Even at 25, Kathryn Minshew knew having a career -- at least in the traditional sense -- wasn’t for her.
So in 2011, after several consternation-filled conversations about women in the workforce, the former McKinsey & Co., consultant, co-launched The Daily Muse, a website for career women looking for tips on ascending the ladder.
“We didn’t quite have all this fleshed out, but [we knew we] wanted to create something that gathered and empowered women,” says Minshew, in reference to her New York-based site, which just reached 1.7 million users in September.
A three-month stint a Y Combinator, the exclusive San Francisco-based accelerator, probably helped. But to learn more, we sat down with now 27-year-old to chat about her start-up story and why she ditched her career:
Q: How did your previous work experience prepare you for the CEO and co-founder role?
A: My first job was a management consultant for McKinsey. It taught me a lot about myself: What I wanted and didn’t want in the workplace. I think McKinsey as a whole is really great for leadership training. My boss would sit me down after meetings, and walked me through everything I did that made me less credible. It was really helpful.
Q: I know you’re not a technical founder, but having tech skills is obviously important for a web startup. How did you make it work?
A: Both of my co-founders code now, but neither of them did when we first started. We had to think about the most stripped down version of our product that will allow us to create what we wanted. For us, it was a modified WordPress blog that sent job listings out via email. Was it sophisticated? No. But, it was a start. By the time we were ready to hire our first full-time developer, we weren’t three kids with ideas. We were already in the trenches.
Q: What’s the best advice you ever received as an entrepreneur?

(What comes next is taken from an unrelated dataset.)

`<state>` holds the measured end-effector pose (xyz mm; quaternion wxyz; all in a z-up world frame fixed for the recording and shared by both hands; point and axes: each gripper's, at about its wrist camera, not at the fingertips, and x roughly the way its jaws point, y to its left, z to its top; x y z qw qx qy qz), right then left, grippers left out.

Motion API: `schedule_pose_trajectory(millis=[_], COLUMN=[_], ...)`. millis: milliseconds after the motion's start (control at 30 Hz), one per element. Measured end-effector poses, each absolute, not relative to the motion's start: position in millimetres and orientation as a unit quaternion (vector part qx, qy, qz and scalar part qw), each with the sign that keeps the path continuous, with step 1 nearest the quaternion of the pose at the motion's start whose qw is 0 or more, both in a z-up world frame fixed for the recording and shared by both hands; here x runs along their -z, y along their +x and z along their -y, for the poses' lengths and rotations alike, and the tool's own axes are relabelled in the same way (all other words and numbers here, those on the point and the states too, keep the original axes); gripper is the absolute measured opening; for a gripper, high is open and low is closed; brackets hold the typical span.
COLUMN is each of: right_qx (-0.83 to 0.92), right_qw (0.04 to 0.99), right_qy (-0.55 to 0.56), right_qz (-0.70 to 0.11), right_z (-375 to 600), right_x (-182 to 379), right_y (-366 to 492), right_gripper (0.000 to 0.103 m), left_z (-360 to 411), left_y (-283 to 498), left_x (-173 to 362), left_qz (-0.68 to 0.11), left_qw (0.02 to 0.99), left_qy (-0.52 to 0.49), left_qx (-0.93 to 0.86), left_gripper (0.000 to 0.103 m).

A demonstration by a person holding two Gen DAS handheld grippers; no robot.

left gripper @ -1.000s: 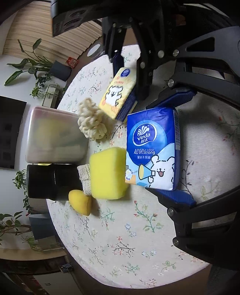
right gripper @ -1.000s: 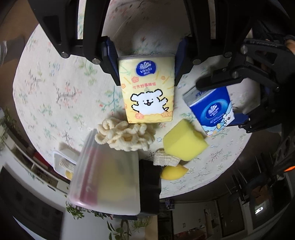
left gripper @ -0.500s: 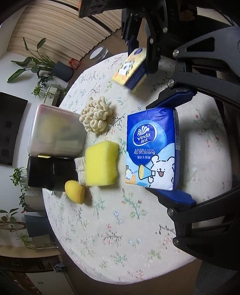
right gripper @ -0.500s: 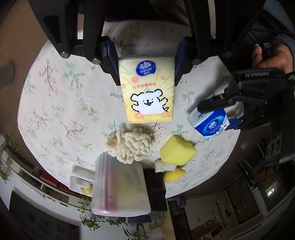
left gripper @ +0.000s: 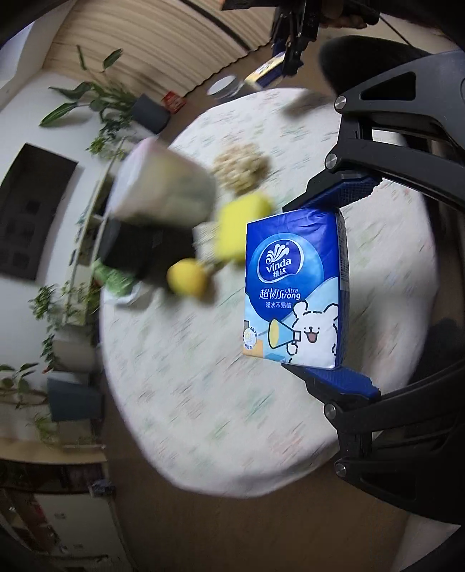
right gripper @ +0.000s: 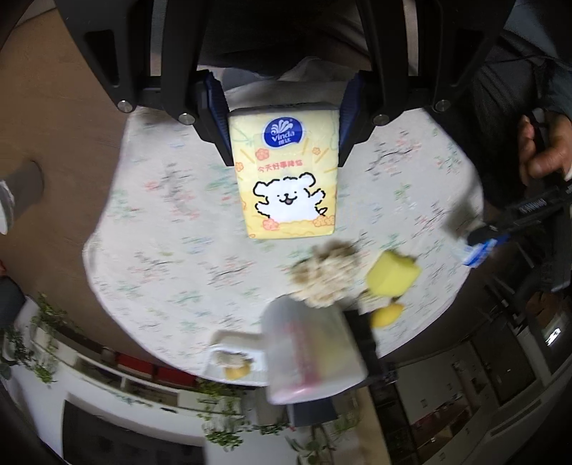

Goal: Organize soft objects
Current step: 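Carry the blue and yellow tissue packs over the white tray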

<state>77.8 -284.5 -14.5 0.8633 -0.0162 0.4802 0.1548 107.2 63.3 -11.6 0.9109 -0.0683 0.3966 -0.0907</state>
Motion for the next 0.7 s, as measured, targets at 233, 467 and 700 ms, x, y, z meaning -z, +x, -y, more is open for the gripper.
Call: schedule_pose_trajectory(millis=[233,467,700], right_qx=[-0.074,-0.006,-0.006], right_qw=[0.881,0.892,0.903], right_qy=[-0.011,0.000,-0.035], right_qz=[-0.467,-0.452,-0.428], right_z=[354,416,404], right_x=[-11,-40,-72], right_y=[120,199,293], right_gripper=[0.055,0.055,0.055], left_z=[-107,-131,-106], left_y=[164,265,355], left_x=[-31,-67,-85], left_qz=[-0.363,-0.348,-0.346], left_qw=[0.928,0.935,0.934], left_qy=[-0.049,-0.038,0.005], left_qx=[0.062,0.062,0.088], left_gripper=[0.073,0.073,0.073])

A: No doesn’t mean no. It means wait, and ask again. I have employed that successfully in my life. When people tell me no, I respect that. It doesn’t mean be a nuisance. It just means I need to understand why. That way, I’ll know how much I need to improve, and how long I have to wait before it’s appropriate to bring it up again.
Q: It’s well known that only a small percentage of venture-backed companies are helmed by female founders. Have you faced this bias, and, if so, how have you overcome it?
A: There are still a lot of traditional roadblocks to women who are seeking funding. Women that are starting companies are often perceived to be starting lifestyle companies. One of the most infuriating pieces of feedback is ‘you seem really nice.’ Or, ‘this is a cute business, but it’s really not VC fundable.’ I think there’s a grit and toughness that you need to make it past the number of patronizing remarks about your nice little lifestyle business. Women entrepreneurs who are successful, get razor sharp about how to anticipate and address the potential question of whether they’re ‘really serious.’
I do it early on by leading with statistics about the size of the market, the size of the opportunity and explicitly stating how unbelievably determined I am to aggressively go after it. Many of my guy friends don’t have to be so explicit because it’s expected.
Q: Do you think things are getting better for women in the Valley?
A: I definitely do. Increasingly, men and women are more aware of their biases. There are more successful women role models now, and there’s more discussion around the subtler handicaps for women. Progress is being made.
Q: What advice would you give to young founders just getting started?
A: Find people they can be brutally honest with and who will be brutally honest with them. The startup scene tends to feel like a lot of hype, and, if you read a publication, it feels like everyone is getting funded at $1 million a pop, eight times a day. The reality is that there’s a lot of struggle, there’s a lot of heartache and there’s trial and error for everybody. So, it’s good to get honest feedback.